Back in Bogotá, as the play is about to begin, the performers (myself among them) are behind a screen.  I can hear the youngsters, the bustling crowd.  Then it all goes silent – and remains like that for the entirety of the performance, except for those moments of comic relief in Nohayquiensepa, where we are reminded of the beauty and resilience of the people who have endured violence but continue to fight for peace.

As the curtain falls the audience rises to its feet.  What an emotional moment, and such a special one for an artist!  As Patricia introduced Aluna and the play to the audience she also reminded everyone that The Festival de Mujeres en Escena por La Paz was not a “window shopping” festival; an event about egos, but a gathering of artists and audiences; an opportunity to reflect on the work with other invited artists, and a chance to experience the real impact of the work on our society at large.  Always thinking about the possibility for change.

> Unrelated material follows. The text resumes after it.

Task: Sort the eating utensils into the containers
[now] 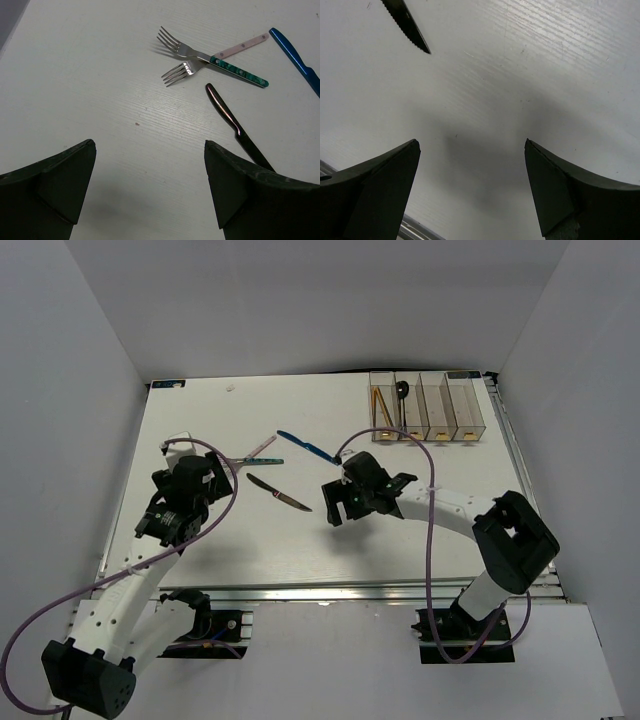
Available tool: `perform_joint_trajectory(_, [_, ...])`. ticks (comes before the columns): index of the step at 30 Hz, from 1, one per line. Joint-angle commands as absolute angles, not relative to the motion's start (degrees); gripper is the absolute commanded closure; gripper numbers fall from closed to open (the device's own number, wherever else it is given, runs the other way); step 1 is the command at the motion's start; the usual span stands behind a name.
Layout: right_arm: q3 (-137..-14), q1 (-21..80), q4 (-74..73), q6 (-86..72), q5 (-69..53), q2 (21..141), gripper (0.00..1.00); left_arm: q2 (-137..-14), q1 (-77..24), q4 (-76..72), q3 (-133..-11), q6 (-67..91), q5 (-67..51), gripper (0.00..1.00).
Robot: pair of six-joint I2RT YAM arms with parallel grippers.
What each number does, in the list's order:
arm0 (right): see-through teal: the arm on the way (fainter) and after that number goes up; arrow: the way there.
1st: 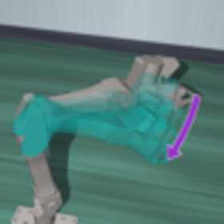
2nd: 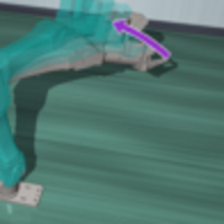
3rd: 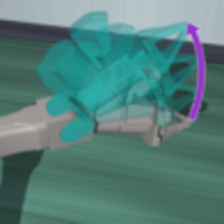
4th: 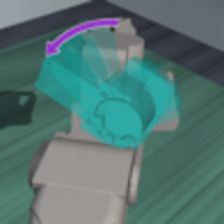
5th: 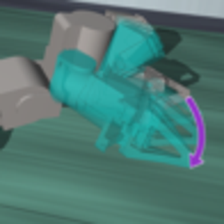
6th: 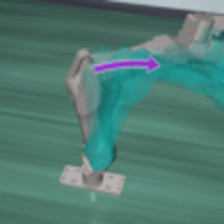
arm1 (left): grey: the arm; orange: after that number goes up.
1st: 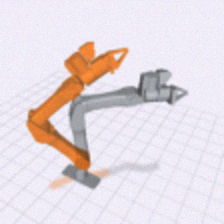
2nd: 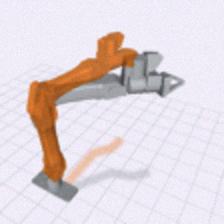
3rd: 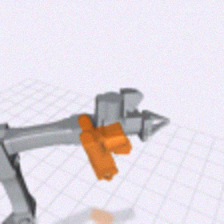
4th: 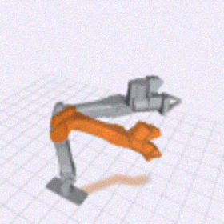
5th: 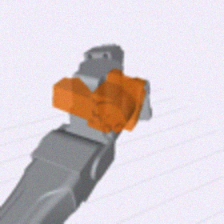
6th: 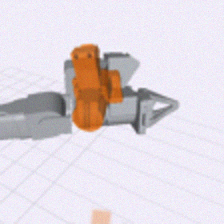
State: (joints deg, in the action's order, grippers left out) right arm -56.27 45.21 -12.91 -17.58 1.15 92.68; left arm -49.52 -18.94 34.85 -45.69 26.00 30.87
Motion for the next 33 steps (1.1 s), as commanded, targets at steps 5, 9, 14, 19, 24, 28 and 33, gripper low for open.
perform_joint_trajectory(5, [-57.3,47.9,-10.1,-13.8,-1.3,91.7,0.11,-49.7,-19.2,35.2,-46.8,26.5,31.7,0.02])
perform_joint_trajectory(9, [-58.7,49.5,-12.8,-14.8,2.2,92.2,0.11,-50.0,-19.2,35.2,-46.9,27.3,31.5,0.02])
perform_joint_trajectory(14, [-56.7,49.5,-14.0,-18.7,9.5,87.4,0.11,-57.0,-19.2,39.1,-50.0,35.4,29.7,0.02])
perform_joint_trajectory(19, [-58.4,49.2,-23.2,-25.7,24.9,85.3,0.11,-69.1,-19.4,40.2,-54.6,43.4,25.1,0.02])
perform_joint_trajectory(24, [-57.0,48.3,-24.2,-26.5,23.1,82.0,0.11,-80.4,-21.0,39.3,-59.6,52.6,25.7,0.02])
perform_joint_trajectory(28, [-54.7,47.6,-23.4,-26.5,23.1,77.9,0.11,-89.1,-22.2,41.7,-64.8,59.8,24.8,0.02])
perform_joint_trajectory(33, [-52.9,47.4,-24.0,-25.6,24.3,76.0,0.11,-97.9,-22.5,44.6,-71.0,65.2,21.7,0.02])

Working in our studio in anticipation of the festival, we could not all see beyond the artistic anxiety of presenting a new work.  In the weeks before we flew to Colombia we began to introduce our investigations of the impact of Canadian mining interests in Colombia into the show.  What we learned blew our minds – not only for the scale of negative impact that common mining practices have on the environment, but also its connection to violence, displacement, and human rights violations at the hand of third party ‘security’ forces.

Foreign interest and investment in Colombia has been a major factor in the violence and human rights violations committed throughout the modern history of the country.  Nohayquiensepa attempts to bring some awareness of our own responsibility as Canadians for this violence.  Our foreign investments have the potential to affect many people around the world for better or worse.  We need to know what happens far away from home and how we are directly connected to it.